Sonó el teléfono. Danny buscó el supletorio que había junto a la cama, vio que se había desmayado en el suelo y tropezó con botellas vacías y carpetas cuando iba a cogerlo.

– Sí, ¿Jack?

– Soy yo -dijo Jack Shortell-. ¿Me oyes?

Danny parpadeó para protegerse de la hiriente luz del sol, cogió papel y lápiz.

– Adelante.

– Primero, los seguimientos de Breuning eran falsos. Me cobré un viejo favor en Homicidios de la Policía, revisé las hojas de servicio de los hombres que Dudley usa habitualmente y descubrí que estaban trabajando a tiempo completo en otros casos. Busqué a Gene Niles para ver si podía persuadirlo de conseguir más información, pero el maldito no aparece por ninguna parte. El Departamento de Policía investigó la zona donde hallaron el cuerpo de Duarte. Recibieron la denuncia y un detective novato de Central fue al lugar. Hasta ahora nada. El doctor Layman está buscando elementos residuales allí. Quiere hacer un trabajo forense completo sobre Duarte para incluirlo en su próximo libro. Cree que la lluvia limpiará los rastros, pero de todos modos lo está intentando, y la autopsia ofrece la misma versión que para los otros tres: sedado, estrangulado, mutilado después de la muerte. Llamé a los otros hombres de tu lista y se tomarán unas breves vacaciones hasta que esto termine. Danny, ¿sabías que el tal Hartshorn se ha suicidado?

– Sí, y no sé si se relaciona con nuestro caso.

– Bien, pasé por la Estación Wilshire y miré el informe, y parece limpio: no hubo irrupción violenta, ni lucha. La hija de Hartshorn dice que el padre estaba muy preocupado por lo del gran jurado.

Danny se estaba poniendo nervioso; volvía a recordar la escena con De Haven: ella sabía, ellos sabían, adiós Ted Rojo.
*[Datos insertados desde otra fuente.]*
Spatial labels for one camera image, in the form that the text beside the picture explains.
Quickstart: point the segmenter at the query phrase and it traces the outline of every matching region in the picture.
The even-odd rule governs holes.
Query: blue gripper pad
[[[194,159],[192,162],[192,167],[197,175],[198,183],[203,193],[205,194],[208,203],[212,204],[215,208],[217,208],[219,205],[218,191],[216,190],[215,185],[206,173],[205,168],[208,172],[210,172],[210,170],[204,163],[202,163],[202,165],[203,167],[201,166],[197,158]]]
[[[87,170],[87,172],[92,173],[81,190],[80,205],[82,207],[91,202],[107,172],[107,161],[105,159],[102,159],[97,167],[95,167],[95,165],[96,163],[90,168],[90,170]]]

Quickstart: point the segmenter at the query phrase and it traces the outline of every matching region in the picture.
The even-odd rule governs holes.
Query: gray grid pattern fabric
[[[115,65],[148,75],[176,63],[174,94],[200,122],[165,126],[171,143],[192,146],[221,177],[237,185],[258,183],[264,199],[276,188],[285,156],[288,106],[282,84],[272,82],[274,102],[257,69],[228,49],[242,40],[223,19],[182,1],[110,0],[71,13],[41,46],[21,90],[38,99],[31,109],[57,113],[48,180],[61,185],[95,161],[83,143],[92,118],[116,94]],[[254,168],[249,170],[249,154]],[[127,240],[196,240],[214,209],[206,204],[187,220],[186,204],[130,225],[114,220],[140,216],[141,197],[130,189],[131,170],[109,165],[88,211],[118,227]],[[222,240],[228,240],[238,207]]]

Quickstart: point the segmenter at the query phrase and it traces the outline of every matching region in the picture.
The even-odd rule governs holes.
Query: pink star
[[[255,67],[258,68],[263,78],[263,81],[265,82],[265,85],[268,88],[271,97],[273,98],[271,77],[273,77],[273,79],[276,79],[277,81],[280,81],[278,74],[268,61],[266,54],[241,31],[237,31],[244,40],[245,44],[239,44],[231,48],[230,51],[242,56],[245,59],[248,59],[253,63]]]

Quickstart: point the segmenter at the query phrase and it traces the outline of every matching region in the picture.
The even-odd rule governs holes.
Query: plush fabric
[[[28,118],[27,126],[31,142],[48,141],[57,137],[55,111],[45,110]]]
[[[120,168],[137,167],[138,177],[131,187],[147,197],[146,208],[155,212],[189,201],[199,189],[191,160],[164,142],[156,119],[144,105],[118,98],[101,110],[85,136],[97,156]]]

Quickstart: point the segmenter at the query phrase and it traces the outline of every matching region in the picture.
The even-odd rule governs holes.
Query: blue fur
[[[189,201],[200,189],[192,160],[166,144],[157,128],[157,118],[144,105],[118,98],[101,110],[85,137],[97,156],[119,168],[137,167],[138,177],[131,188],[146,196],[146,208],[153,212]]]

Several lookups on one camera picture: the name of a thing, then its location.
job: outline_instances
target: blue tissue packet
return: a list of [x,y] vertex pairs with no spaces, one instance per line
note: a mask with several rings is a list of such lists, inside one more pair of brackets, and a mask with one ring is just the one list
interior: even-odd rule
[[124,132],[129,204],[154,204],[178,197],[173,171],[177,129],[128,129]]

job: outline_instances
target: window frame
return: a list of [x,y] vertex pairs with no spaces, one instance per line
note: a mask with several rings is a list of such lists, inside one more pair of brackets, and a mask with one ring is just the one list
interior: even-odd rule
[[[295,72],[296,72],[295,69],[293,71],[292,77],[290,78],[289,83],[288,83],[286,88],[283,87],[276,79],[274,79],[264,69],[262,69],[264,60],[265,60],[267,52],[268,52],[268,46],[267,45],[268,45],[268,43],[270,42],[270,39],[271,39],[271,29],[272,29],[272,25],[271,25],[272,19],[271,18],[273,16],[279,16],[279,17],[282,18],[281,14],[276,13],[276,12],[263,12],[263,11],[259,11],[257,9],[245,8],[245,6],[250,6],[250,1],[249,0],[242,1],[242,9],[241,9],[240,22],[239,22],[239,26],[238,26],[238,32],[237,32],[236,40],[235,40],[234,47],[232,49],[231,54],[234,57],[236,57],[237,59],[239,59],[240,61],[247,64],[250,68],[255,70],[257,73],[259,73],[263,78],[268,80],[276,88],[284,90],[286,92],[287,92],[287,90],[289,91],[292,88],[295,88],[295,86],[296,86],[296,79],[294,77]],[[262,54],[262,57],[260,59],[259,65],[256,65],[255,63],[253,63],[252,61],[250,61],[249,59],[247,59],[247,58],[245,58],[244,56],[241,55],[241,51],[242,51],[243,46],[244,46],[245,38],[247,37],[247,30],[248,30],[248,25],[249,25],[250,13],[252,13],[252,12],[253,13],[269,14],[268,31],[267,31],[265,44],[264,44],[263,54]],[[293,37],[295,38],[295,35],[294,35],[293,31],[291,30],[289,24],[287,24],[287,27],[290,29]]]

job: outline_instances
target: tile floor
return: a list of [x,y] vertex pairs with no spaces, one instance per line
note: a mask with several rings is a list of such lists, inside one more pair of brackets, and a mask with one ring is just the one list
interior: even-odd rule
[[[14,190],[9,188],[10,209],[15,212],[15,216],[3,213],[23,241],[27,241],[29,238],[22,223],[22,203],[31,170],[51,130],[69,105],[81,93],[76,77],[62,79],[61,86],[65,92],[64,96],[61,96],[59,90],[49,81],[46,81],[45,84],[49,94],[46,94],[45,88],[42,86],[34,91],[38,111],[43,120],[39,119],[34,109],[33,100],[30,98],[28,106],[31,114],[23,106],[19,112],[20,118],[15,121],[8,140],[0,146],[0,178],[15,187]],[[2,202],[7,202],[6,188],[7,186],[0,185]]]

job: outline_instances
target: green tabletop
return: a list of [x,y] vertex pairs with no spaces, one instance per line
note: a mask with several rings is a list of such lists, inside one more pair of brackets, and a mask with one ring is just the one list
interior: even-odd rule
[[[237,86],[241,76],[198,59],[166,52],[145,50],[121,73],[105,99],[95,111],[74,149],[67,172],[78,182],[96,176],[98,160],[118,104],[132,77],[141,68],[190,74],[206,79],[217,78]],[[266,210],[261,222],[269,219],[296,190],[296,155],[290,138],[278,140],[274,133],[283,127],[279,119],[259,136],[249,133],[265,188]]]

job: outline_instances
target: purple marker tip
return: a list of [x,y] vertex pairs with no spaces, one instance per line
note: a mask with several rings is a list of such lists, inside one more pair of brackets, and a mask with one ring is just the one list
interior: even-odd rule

– Jack, ¿tienes algo nuevo?

– Tal vez algo gordo -dijo Shortell-. Me he pasado toda la noche indagando la cuestión del glotón, y obtuve una pista importante relacionada con un viejo llamado Thomas Cormier. Es un naturalista aficionado, en cierto modo famoso. Vive en Burker Hill, y alquila criaturas de la familia de las comadrejas a la industria cinematográfica y los circos. Tiene varios glotones encerrados, los únicos conocidos en Los Ángeles. Ahora escucha, porque aquí es donde se pone interesante.

»Anoche pasé por la Subestación Hollywood Oeste para hablar con un amigo a quien acaban de trasladar. Oí que la muchacha de la centralita mencionaba tu nombre al sargento de guardia, y la traté amablemente. Me contó que andaba despacio en sus averiguaciones sobre laboratorios dentales porque pensaba que tú sólo la estabas usando. Me dio una lista con datos anotados. Todo negativo para la descripción del asesino, pero positivo para los dientes de animales: el taller dental Joredco de Beverly y Beaudry. Prepara postizos animales para taxidermistas, y es el único laboratorio de Los Ángeles que trabaja con dientes verdaderos de animales. Tu dato referente a que todos los taxidermistas usan dientes de plástico era erróneo. Y Beverly y Beaudry está a siete manzanas de la casa de Thomas Cormier, Corondelet Sur 343.